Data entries
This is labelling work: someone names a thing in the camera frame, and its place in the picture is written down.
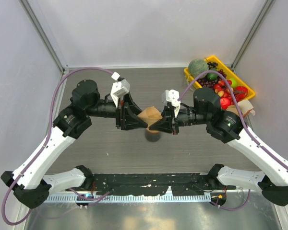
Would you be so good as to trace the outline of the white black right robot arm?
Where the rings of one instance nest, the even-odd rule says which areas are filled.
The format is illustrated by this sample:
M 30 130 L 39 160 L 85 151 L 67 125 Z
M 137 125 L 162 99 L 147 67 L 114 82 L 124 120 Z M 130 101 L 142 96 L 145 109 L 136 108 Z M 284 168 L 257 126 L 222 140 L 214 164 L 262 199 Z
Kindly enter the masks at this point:
M 181 126 L 205 124 L 208 134 L 238 150 L 260 169 L 258 172 L 245 171 L 215 164 L 207 178 L 211 188 L 241 187 L 261 193 L 278 206 L 288 205 L 288 161 L 260 140 L 242 118 L 223 110 L 220 97 L 212 89 L 196 90 L 193 106 L 184 109 L 180 108 L 178 95 L 175 90 L 163 93 L 166 105 L 162 118 L 148 128 L 176 135 Z

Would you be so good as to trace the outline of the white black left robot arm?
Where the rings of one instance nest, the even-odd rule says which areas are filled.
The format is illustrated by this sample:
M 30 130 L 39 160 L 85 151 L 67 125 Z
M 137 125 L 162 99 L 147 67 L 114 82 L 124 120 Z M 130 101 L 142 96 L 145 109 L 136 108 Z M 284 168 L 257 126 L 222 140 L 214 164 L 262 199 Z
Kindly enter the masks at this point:
M 19 168 L 2 174 L 2 181 L 12 188 L 20 203 L 34 209 L 50 194 L 69 188 L 87 191 L 93 187 L 93 174 L 83 165 L 46 175 L 55 160 L 91 126 L 92 116 L 115 118 L 116 127 L 121 130 L 147 128 L 147 123 L 138 118 L 141 109 L 133 102 L 126 79 L 114 82 L 109 95 L 111 100 L 101 99 L 93 80 L 79 82 L 72 91 L 71 104 L 50 123 L 51 133 Z

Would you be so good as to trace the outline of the brown paper coffee filter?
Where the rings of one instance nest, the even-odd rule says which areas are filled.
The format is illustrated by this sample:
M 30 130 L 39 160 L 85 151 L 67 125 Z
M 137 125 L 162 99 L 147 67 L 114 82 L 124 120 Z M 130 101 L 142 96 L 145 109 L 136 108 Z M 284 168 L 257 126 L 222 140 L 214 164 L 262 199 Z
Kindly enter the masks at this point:
M 162 119 L 161 112 L 153 106 L 144 109 L 137 117 L 147 123 L 147 128 Z

**Requirement**
Omit the pictures and copy the records above exactly.

**Worked solution**
This is labelling work: someone names a thing in the camera frame, and its place in the picture is written down.
Would you be so good as to trace the outline of the white black right robot arm?
Where the rings of one instance nest, the even-odd rule says which areas are filled.
The format is illustrated by this sample:
M 30 130 L 39 160 L 85 151 L 67 125 Z
M 137 125 L 162 99 L 147 67 L 114 82 L 124 120 Z M 130 101 L 142 96 L 145 109 L 136 108 Z M 284 168 L 257 126 L 222 140 L 214 164 L 262 199 Z
Kindly enter the masks at this point:
M 181 126 L 205 124 L 208 134 L 238 150 L 260 169 L 258 172 L 245 171 L 215 164 L 207 178 L 211 188 L 241 187 L 261 193 L 278 206 L 288 205 L 288 161 L 260 140 L 242 118 L 223 110 L 220 97 L 212 89 L 196 90 L 193 106 L 184 109 L 180 108 L 178 95 L 175 90 L 163 93 L 166 105 L 162 118 L 148 128 L 176 135 Z

Would you be so good as to trace the outline of the white black left robot arm?
Where the rings of one instance nest, the even-odd rule says which areas are filled.
The format is illustrated by this sample:
M 30 130 L 39 160 L 85 151 L 67 125 Z
M 137 125 L 162 99 L 147 67 L 114 82 L 124 120 Z M 130 101 L 142 96 L 145 109 L 136 108 Z M 284 168 L 257 126 L 222 140 L 214 164 L 262 199 Z
Kindly enter the masks at this point:
M 19 168 L 2 174 L 2 181 L 12 188 L 20 203 L 34 209 L 50 194 L 69 188 L 87 191 L 93 187 L 93 174 L 83 165 L 46 175 L 55 160 L 91 126 L 92 116 L 115 118 L 116 127 L 121 130 L 147 128 L 147 123 L 138 118 L 141 109 L 133 102 L 126 79 L 114 82 L 109 95 L 111 100 L 101 99 L 93 80 L 79 82 L 72 91 L 71 104 L 50 123 L 51 133 Z

Would you be so good as to trace the outline of the brown paper coffee filter?
Where the rings of one instance nest, the even-odd rule says which areas are filled.
The format is illustrated by this sample:
M 30 130 L 39 160 L 85 151 L 67 125 Z
M 137 125 L 162 99 L 147 67 L 114 82 L 124 120 Z M 130 101 L 142 96 L 145 109 L 136 108 Z M 284 168 L 257 126 L 222 140 L 214 164 L 262 199 Z
Kindly enter the masks at this point:
M 162 119 L 161 112 L 153 106 L 144 109 L 137 117 L 147 123 L 147 128 Z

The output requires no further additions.